A faithful copy of the data is the goal; set it down exactly, without the images.

----- SOURCE DATA -----

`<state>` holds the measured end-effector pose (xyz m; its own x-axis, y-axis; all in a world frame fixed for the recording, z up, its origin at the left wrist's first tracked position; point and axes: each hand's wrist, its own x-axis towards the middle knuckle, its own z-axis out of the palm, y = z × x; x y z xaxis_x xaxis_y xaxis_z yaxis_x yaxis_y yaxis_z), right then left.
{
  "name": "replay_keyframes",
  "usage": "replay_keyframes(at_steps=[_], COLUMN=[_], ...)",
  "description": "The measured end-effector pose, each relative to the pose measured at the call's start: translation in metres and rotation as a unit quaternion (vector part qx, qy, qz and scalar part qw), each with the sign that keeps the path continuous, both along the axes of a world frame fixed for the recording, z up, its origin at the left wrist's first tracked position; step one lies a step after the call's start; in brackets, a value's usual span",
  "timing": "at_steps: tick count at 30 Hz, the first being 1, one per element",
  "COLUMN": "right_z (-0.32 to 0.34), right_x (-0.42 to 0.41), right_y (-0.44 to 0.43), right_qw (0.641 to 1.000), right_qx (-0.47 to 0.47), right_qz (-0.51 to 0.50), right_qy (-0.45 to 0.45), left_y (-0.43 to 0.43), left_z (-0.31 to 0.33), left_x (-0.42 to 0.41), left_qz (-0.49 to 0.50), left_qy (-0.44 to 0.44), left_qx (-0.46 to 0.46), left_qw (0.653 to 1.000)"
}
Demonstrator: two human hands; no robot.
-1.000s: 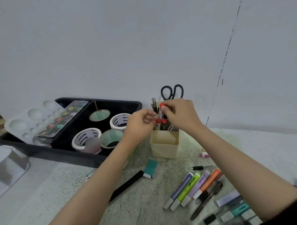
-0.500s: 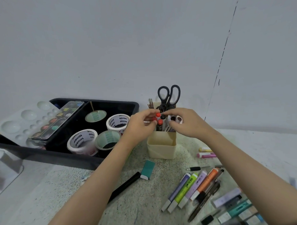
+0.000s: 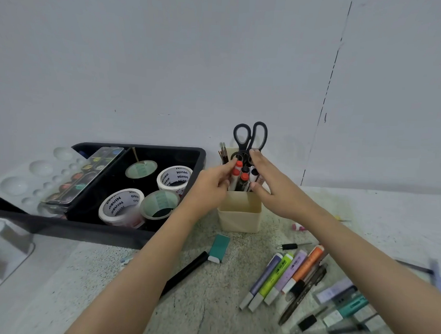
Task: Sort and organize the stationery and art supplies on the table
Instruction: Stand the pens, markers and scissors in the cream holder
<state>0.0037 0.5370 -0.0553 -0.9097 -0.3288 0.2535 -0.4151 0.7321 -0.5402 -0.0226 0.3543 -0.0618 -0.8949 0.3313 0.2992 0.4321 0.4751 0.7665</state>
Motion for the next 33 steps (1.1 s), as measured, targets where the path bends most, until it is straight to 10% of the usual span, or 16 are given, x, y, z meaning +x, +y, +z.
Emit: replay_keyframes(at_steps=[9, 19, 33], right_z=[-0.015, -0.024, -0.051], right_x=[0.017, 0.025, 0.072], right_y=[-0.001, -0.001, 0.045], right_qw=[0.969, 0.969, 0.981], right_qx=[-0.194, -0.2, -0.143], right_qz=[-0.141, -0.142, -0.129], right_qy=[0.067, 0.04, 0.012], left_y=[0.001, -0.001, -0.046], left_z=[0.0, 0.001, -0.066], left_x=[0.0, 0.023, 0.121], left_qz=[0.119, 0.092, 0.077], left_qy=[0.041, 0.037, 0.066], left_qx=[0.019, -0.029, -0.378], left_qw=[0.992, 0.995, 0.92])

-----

ANSWER SECTION ->
`<state>` holds the measured end-effector pose (xyz m; its own x-axis, y-axis; all in a world frame fixed for the recording, z up, its origin at the left wrist's first tracked position; point and axes: each hand's wrist, its own x-axis towards the middle knuckle, its own z-axis out of the palm, y = z × x; x y z xaxis_x xaxis_y xaxis_z yaxis_x yaxis_y yaxis_z), right then left.
{
  "name": "replay_keyframes",
  "usage": "replay_keyframes(at_steps=[_], COLUMN=[_], ...)",
  "description": "The measured end-effector pose, each relative to the pose measured at the call's start: translation in metres and rotation as a unit quaternion (vector part qx, qy, qz and scalar part qw), each with the sign that keeps the path continuous, both along the axes of a world frame fixed for the recording, z up, its origin at the left wrist's first tracked position; step one lies a step after the call's start; in brackets, a value's usual span",
  "timing": "at_steps: tick count at 30 Hz, the first being 1, one per element",
  "COLUMN": "right_z (-0.32 to 0.34), right_x (-0.42 to 0.41), right_y (-0.44 to 0.43), right_qw (0.641 to 1.000), right_qx (-0.47 to 0.47), right_qz (-0.51 to 0.50), right_qy (-0.45 to 0.45), left_y (-0.43 to 0.43), left_z (-0.31 to 0.33), left_x (-0.42 to 0.41), left_qz (-0.49 to 0.50), left_qy (-0.44 to 0.44), left_qx (-0.46 to 0.46), left_qw (0.653 to 1.000)"
}
Demonstrator: two human hands; no robot.
-1.000s: 
-0.500s: 
+0.000s: 
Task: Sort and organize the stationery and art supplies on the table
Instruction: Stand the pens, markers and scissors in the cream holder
<state>0.0037 0.5370 -0.0553 -0.9097 -0.3288 0.2535 -0.4151 0.7321 -0.5402 -0.0226 0.3543 -0.0618 -0.8949 0.3313 0.2992 0.4321 0.4751 0.7665</state>
Motion for the next 33 steps (1.1 s), as measured, targets where the path bends most, until it is straight to 10% of the usual span, or 16 are given, x, y, z meaning +x, +y, +z.
Emit: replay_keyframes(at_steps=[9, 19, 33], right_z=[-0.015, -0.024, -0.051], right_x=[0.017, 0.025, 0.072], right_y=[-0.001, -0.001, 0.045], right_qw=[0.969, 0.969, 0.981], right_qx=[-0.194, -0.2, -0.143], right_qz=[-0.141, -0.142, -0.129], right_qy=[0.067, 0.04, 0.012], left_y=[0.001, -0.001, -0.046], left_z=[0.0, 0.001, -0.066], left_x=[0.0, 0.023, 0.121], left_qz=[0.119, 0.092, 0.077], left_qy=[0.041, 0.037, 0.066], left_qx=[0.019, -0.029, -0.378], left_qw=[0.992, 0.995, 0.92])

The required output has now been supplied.